When Yuzi (Raffy) Xie first arrived at UC Berkeley as a chemistry major, he was eager to use his scientific knowledge to make a real environmental impact. Then he discovered data science, and with it, the possibility to connect chemical processes to systems-level patterns across entire regions.
Xie’s academic achievement at the intersection of these fields has earned him the honor of receiving the 2026 UC Berkeley Departmental Citation – the highest departmental honor for a single graduating senior – in both Data Science Undergraduate Studies and Chemistry
Xie’s journey took shape during his sophomore year, when he joined Professor Ronald C. Cohen’s research group working with the Berkeley Environmental Air-quality & CO2 Network (BEACO2N), a large-scale system that collects air quality data across the Bay Area every few seconds. He found that nearly everyone in the group relied on data science methods to turn the enormous datasets generated by the network into a coherent picture of air quality.

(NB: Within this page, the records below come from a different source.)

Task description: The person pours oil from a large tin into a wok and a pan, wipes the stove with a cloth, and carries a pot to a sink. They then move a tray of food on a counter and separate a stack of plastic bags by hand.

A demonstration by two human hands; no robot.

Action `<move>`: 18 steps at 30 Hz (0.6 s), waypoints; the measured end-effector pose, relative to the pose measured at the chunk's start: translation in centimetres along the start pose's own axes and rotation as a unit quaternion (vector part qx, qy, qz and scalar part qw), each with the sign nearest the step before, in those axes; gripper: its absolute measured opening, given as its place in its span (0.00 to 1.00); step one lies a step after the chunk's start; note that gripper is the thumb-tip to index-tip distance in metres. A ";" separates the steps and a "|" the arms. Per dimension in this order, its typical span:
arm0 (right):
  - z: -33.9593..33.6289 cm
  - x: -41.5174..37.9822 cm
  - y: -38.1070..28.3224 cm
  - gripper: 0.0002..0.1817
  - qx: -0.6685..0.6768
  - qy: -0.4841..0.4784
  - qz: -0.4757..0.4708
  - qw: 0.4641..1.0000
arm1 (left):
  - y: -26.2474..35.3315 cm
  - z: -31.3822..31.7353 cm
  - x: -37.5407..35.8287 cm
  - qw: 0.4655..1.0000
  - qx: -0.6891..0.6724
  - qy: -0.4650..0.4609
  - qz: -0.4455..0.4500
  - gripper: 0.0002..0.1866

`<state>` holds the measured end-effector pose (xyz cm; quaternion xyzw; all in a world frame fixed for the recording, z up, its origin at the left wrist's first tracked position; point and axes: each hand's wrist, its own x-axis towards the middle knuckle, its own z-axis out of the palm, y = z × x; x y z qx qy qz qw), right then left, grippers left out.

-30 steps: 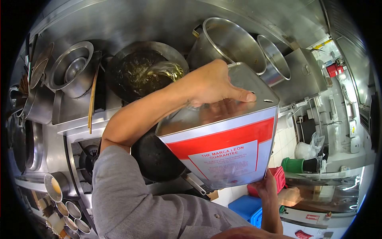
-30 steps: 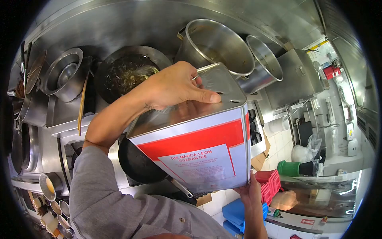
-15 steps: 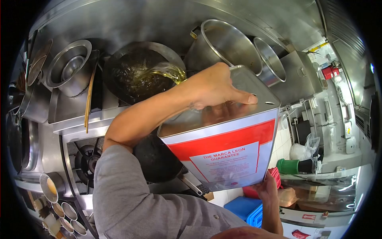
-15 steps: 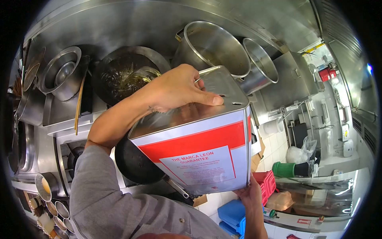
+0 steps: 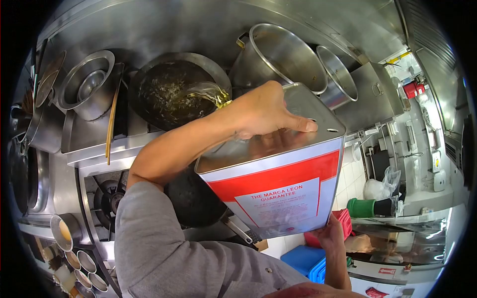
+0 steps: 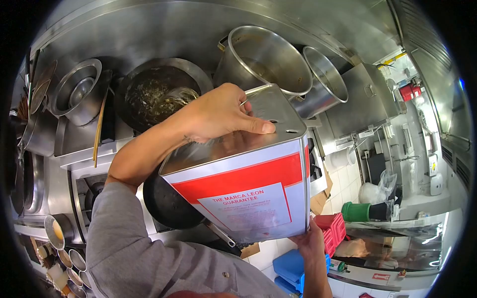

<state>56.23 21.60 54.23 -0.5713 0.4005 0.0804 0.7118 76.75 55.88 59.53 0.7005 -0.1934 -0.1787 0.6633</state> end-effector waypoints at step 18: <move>-0.3 0.3 -0.1 0.21 0.011 0.005 -0.005 1.000 | 0.6 0.3 0.1 0.999 0.005 0.009 0.036 0.30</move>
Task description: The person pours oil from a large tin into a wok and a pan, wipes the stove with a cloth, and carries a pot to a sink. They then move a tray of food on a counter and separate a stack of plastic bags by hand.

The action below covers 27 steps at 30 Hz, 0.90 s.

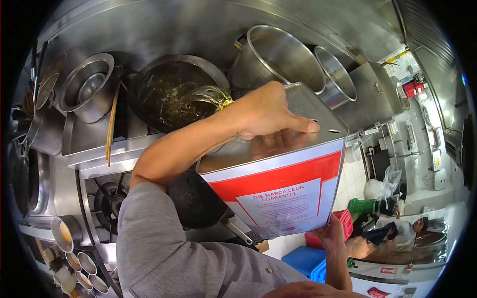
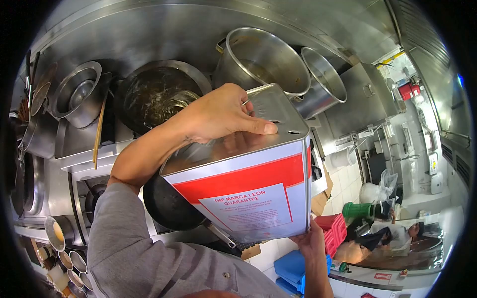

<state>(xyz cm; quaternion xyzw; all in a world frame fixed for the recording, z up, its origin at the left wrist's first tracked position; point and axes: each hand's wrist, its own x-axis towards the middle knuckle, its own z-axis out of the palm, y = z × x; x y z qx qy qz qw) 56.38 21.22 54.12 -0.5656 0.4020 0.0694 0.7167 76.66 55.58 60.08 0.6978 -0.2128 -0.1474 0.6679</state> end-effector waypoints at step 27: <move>4.7 6.4 11.9 0.25 0.254 -0.165 0.015 0.953 | 12.4 8.3 -9.3 0.951 0.306 0.026 0.047 0.21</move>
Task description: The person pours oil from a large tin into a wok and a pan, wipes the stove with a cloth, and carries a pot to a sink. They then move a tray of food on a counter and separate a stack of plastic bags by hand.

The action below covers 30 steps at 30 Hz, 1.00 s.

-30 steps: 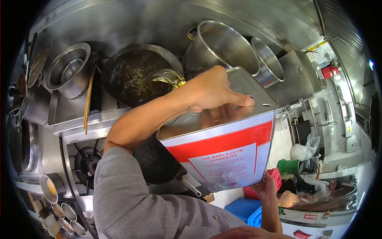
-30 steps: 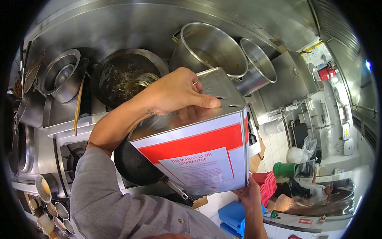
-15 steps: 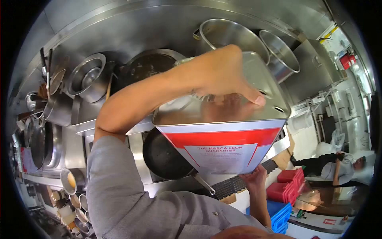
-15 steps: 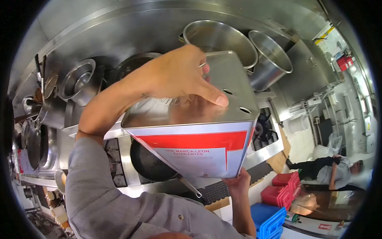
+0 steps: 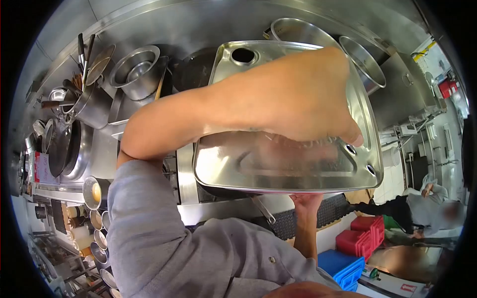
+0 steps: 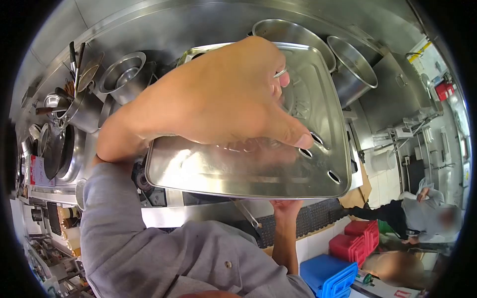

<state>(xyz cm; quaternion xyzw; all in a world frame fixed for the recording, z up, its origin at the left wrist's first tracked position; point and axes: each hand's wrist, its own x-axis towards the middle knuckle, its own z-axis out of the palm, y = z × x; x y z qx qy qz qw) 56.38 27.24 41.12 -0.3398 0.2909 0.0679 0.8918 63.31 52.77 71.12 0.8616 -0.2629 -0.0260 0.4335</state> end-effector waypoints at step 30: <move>-20.1 -6.3 -15.5 0.22 -0.202 -0.049 -0.063 0.976 | 1.8 18.9 -4.5 0.966 -0.240 0.003 -0.097 0.30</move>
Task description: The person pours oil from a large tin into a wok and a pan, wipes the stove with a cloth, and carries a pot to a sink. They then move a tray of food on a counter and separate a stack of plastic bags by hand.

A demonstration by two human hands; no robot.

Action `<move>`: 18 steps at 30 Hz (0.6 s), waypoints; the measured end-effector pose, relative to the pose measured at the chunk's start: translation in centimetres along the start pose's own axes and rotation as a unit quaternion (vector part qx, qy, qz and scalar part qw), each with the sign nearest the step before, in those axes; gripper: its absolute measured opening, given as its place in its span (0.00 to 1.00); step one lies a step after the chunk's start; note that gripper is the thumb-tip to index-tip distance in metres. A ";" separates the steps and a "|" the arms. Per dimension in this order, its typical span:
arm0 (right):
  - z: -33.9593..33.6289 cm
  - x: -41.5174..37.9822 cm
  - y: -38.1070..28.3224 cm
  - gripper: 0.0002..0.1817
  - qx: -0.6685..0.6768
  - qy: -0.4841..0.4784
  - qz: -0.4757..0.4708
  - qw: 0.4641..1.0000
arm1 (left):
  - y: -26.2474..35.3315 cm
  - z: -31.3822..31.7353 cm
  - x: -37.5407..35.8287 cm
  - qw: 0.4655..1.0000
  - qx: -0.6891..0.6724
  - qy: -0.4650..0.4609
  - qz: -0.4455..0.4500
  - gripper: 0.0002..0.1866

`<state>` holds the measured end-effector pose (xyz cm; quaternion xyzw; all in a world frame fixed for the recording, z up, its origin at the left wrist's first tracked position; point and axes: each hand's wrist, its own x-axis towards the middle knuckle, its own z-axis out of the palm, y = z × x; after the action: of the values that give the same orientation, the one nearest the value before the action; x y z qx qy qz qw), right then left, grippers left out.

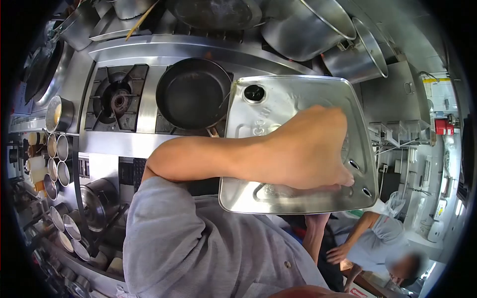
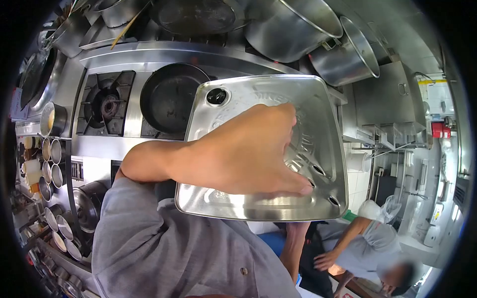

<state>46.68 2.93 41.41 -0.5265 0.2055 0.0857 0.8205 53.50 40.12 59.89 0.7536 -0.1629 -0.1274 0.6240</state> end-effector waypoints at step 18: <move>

As he progressed through the data science major, Xie built the computational and statistical foundation needed to work at this larger scale. Courses in optimization, statistical inference, stochastic processes, and machine learning gave him the tools to model complex environmental systems.
“The major doesn’t have a chemistry domain emphasis,” Xie reflected, “but that exposed me to the math emphasis. I learned about stochastic processes and optimization, which actually became fundamental in my research.”
That interdisciplinary training became especially important in Xie’s undergraduate research on low-cost methane sensing, where the central challenge was not only chemical accuracy, but also scalability and access. Traditional methane analyzers can cost roughly $75,000 each, making deployment difficult for many communities and researchers. Because of this, Xie investigated whether sensors costing closer to $20 could still be calibrated to reliably measure methane in the atmosphere.
Rather than treating the sensor as a black box, Xie developed a calibration framework that combined chemical modeling with data cleaning and optimization methods.
“It’s not only about improving predictive performance,” said Xie. “It’s also about building a model grounded in scientific understanding.”
This work also reinforced Xie’s growing interest in environmental justice. Communities near refineries, landfills and wastewater treatment facilities may face higher exposure to pollutants while lacking access to expensive monitoring technologies. Low-cost sensors could help make methane emissions more visible and measurable across these sites, supporting earlier detection and mitigation of environmental harm.
That same commitment to accessibility appears in Xie’s outreach work through Bay Area Scientists Inspiring Students (BASIS), where he visits K–12 classrooms to lead hands-on lessons about atmospheric science and cloud formations.
“I kind of see making sensors low-cost and doing outreach in a parallel way,” Xie said. “On one side, you’re making sensors accessible for everyone. On the other side, you’re making science accessible for everyone.”
At Berkeley, Xie found strong support from mentors, graduate students, friends and family members who helped shape his growth as a researcher. He recalled arriving at his first group meeting as a shy sophomore surrounded by PhD students and faculty researchers, only to be greeted by a welcoming community.
“They never said my questions were stupid,” Xie said. “They just explained things and encouraged me to ask more.”
This fall, Xie will continue his interdisciplinary journey as a PhD student at Massachusetts Institute of Technology Institute for Data, Systems, and Society, where he plans to combine atmospheric chemistry, machine learning and large-scale computational analysis to study global greenhouse gas emissions and air pollution.
For Xie, the future of environmental science lies in exactly the kind of scale-shifting work Berkeley encouraged him to pursue.
“Data science is a really powerful tool,” he said. “It can help so many different fields, especially scientific research, but also societal problems.”